Slashdot Mirror


Cheating Detector from Georgia Tech

brightboy writes "According to this Yahoo! News article, Georgia Tech has developed and implemented a "cheating detector"; that is, a program which compares students' coding assignments to each other and detects exact matches. This was used for two undergraduate classes: "Introduction to Computing" (required for any student in the College of Computing) and "Object Oriented Programming" (required for Computer Science majors)." Cuz remember programmers: in the real world you are fired if you consult with a co-worker ;)

9 of 941 comments (clear)

  1. Re:I can make one of those by Howie · · Score: 3, Informative

    You failed (ln: File Exists). That would be:

    ln -s /usr/bin/diff cheatingdetector

    --
    "don't fall into the fallacy of believing that Perl can solve social problems. Maybe Perl 6 can, but that's a ways off"
  2. Info on cheating detector by kramer · · Score: 5, Informative

    Some more info on the cheating detector from a Georgia Tech Alum of the CS program.

    1. The cheating detector is not new. It's been in place for years. When I took intro programming in 1994 they mentioned it, and it wasn't new then.

    2. Everybody at Tech knows about it. They tell you about this script the first day of class. Nobody here should be suprised they were caught. The fact that they were caught only shows them to be some of the stupidest people at Tech.

    3. It catches people every term. Usual numbers are below 5% range. The fact that it caught someone isn't news. The fact that it caught 10% of a class is news.

    4. These classes are cake. There is no reason anyone should need to cheat to pass these classes. They are the most basic concepts of programming.

  3. We've been using for 8+ years whats the problem? by Thellan · · Score: 3, Informative

    I just graduated from GaTech in December and I was a Teaching Assistant for the Into to Computing class for 2 and a half years at Tech. The students are told on the first day of class that cheating is not allowed and that if you are caught you will be punished. They are told about the program and whether they believe or not is their problem.

    The students are told it is ok to discuss the homeworks and project with each other and that it is ok to discuss the concepts. However it is NOT ok to copy each other's code.

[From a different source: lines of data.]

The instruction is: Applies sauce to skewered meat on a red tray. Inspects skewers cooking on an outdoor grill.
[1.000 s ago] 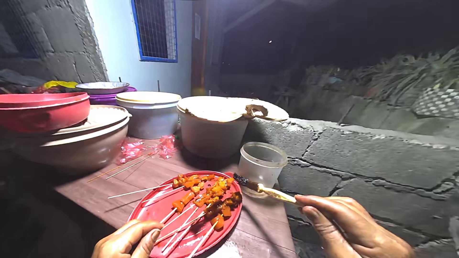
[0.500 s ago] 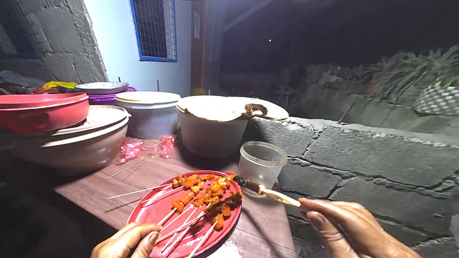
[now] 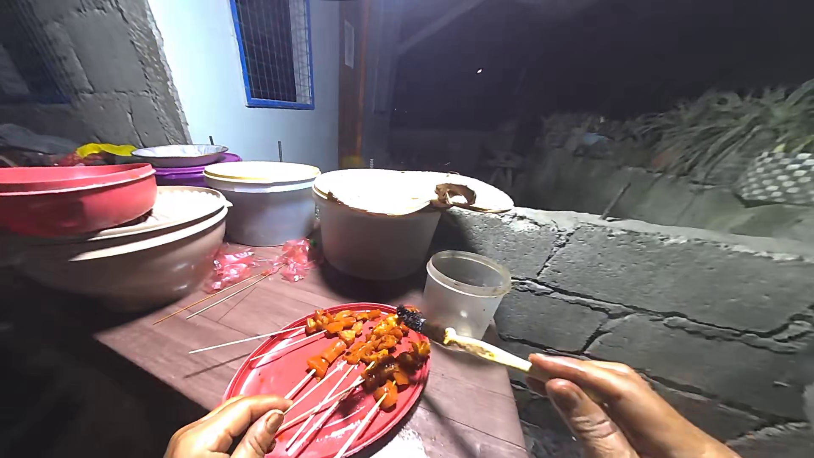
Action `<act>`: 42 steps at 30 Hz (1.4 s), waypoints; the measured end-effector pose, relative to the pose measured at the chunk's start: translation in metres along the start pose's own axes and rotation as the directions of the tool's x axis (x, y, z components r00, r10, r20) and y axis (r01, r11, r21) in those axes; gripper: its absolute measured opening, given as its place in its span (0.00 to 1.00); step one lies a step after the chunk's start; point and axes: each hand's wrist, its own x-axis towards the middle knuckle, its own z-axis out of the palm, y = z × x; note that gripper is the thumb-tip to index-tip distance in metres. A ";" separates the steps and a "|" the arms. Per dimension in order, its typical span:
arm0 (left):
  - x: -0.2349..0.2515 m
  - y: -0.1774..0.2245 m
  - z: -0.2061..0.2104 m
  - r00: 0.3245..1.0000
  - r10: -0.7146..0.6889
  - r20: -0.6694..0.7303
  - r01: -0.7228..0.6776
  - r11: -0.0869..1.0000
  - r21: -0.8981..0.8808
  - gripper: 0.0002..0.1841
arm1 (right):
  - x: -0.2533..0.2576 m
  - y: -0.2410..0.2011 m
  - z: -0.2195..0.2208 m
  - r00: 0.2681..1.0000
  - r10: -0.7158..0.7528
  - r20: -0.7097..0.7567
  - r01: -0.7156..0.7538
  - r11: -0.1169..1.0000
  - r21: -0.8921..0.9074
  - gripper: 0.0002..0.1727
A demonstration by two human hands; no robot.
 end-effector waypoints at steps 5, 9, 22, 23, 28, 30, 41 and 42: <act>0.002 0.007 0.005 0.999 -0.047 -0.008 0.045 0.986 -0.159 0.10 | -0.007 -0.009 0.004 0.999 -0.018 0.032 0.016 0.999 0.048 0.12; 0.004 0.009 0.006 0.999 -0.034 -0.018 0.031 0.989 -0.145 0.11 | -0.015 -0.018 0.008 0.993 -0.066 0.101 0.059 0.996 0.071 0.12; 0.004 0.006 0.011 0.997 0.069 -0.034 -0.068 0.997 0.028 0.10 | -0.007 0.012 -0.004 1.000 0.028 -0.009 -0.029 0.987 -0.160 0.14; 0.005 0.004 0.014 0.993 0.112 -0.029 -0.109 0.990 0.088 0.10 | -0.003 0.007 -0.010 1.000 0.016 -0.017 -0.018 0.989 -0.149 0.14; 0.004 0.008 0.015 0.975 0.160 0.154 -0.196 0.944 0.264 0.12 | 0.028 0.001 -0.038 0.988 -0.089 -0.125 0.070 0.986 -0.151 0.13; 0.005 0.008 0.011 0.968 0.157 0.194 -0.211 0.929 0.303 0.14 | 0.044 0.015 -0.042 0.988 -0.085 -0.126 0.050 0.965 -0.258 0.16; 0.028 -0.012 -0.001 0.992 0.091 0.092 -0.128 0.809 0.574 0.20 | 0.144 0.061 0.016 0.868 0.411 0.279 -0.142 0.744 -0.653 0.10; 0.029 -0.013 -0.002 0.991 0.036 0.131 -0.107 0.801 0.589 0.20 | 0.146 0.068 0.019 0.836 0.449 0.315 -0.142 0.732 -0.667 0.10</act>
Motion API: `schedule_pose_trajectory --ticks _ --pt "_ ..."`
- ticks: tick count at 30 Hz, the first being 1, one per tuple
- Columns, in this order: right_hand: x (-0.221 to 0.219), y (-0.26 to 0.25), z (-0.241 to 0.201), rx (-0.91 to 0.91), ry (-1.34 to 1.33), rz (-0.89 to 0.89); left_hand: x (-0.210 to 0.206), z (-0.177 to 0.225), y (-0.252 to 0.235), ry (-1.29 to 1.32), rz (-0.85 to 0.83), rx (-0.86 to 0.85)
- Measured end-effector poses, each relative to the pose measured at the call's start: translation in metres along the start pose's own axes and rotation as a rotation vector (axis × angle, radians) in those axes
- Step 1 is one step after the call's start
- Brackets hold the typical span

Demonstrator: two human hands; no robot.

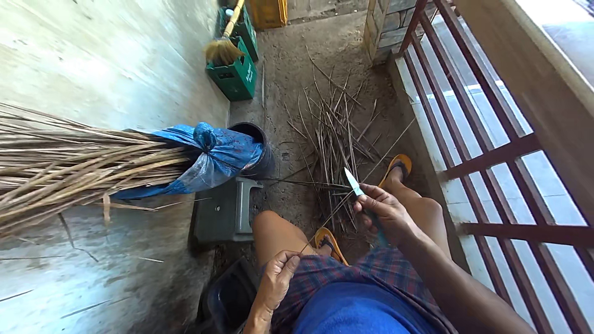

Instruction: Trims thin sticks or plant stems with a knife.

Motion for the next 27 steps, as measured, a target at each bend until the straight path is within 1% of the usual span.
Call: schedule_pose_trajectory --ticks 3,6,9,12,17,23,27 --pt "-0.005 0.007 0.001 0.002 -0.007 -0.028 0.007 -0.007 -0.002 -0.028 -0.004 0.009" --pt "0.001 0.004 -0.009 0.014 0.006 0.007 0.015 -0.016 -0.002 -0.013 -0.027 -0.016" --pt "0.014 -0.004 -0.025 0.023 0.000 0.068 0.035 -0.029 0.002 -0.022 -0.015 -0.028" --pt "0.022 -0.007 -0.031 0.020 0.026 0.071 0.059 -0.047 0.006 -0.038 -0.007 -0.013" --pt "0.023 -0.011 -0.036 -0.015 0.067 0.038 0.084 -0.065 0.009 -0.016 -0.057 0.093" --pt "0.033 -0.017 -0.058 0.027 0.088 0.092 0.123 -0.077 0.016 0.011 -0.059 0.225" --pt "0.053 -0.033 -0.073 0.098 0.121 0.167 0.151 -0.079 0.020 -0.007 -0.040 0.286"
Point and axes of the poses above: each hand's wrist, its own y-axis away from the middle knuckle, its own x-axis out of the back of the hand, z = x × y, the point moved 2 cm from there along -y, towards the middle knuckle, and after that the axes turned 13 degrees about z, right-handed, at the moved point
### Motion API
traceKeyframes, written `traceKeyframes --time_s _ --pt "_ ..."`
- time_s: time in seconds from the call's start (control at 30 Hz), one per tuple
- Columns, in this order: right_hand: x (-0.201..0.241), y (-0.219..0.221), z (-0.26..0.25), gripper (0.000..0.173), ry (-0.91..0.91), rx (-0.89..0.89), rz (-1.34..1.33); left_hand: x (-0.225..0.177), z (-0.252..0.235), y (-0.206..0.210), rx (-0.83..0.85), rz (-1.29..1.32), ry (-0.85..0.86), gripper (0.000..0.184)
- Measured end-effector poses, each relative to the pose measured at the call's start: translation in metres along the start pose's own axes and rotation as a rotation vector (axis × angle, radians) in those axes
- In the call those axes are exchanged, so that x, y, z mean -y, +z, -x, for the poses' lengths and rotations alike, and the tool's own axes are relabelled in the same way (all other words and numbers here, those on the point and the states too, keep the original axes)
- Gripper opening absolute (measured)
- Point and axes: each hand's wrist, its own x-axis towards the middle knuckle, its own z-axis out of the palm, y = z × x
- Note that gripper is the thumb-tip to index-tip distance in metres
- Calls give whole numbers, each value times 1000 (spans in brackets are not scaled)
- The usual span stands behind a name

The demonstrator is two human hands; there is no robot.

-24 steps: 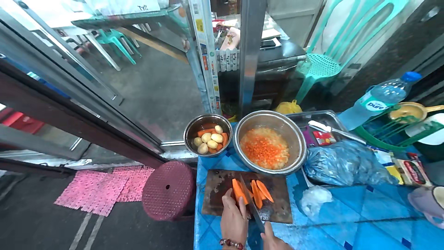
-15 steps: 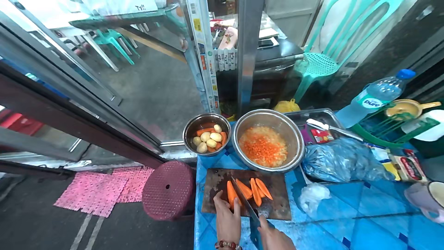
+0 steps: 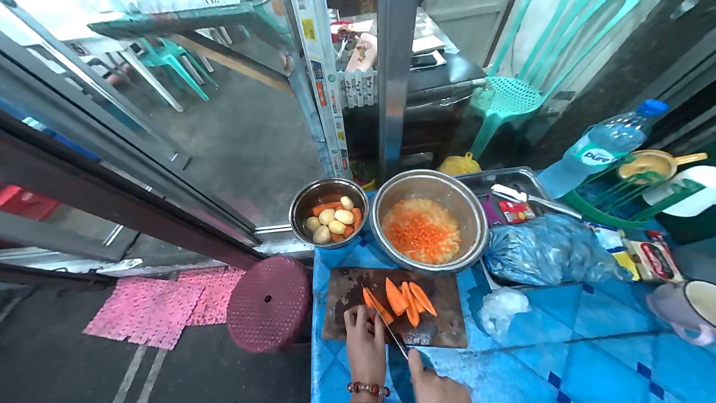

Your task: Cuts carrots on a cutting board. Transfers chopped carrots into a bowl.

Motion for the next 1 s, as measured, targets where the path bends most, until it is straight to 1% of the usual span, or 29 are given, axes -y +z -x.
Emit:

    The program does not just compare the text of each student's homework which is what some people seem to think it does. The program gets rid of variable names, function names and things like that because a person cheating can simply change those. It compares the style of the code and it is not given common code to look at. The only code checked is the code from problems that generally generate unique solutions.

    In the time I spent there I know of over a hundred cheating cases caught by the program. In some of those cases if you had of given me the 2 pieces of code I never would have said the people were cheating but when asked the students confessed. I have never heard of someone being falsely accused. Most of the time when the 2 cheaters are asked separately they admitt to it.

    Once again, Tech does not have any problem with people helping each other understand concepts like the way pointers or a vector works or the differences between stacks and queues. What they have a problem with is when each studen does not do his own work on an individual homework.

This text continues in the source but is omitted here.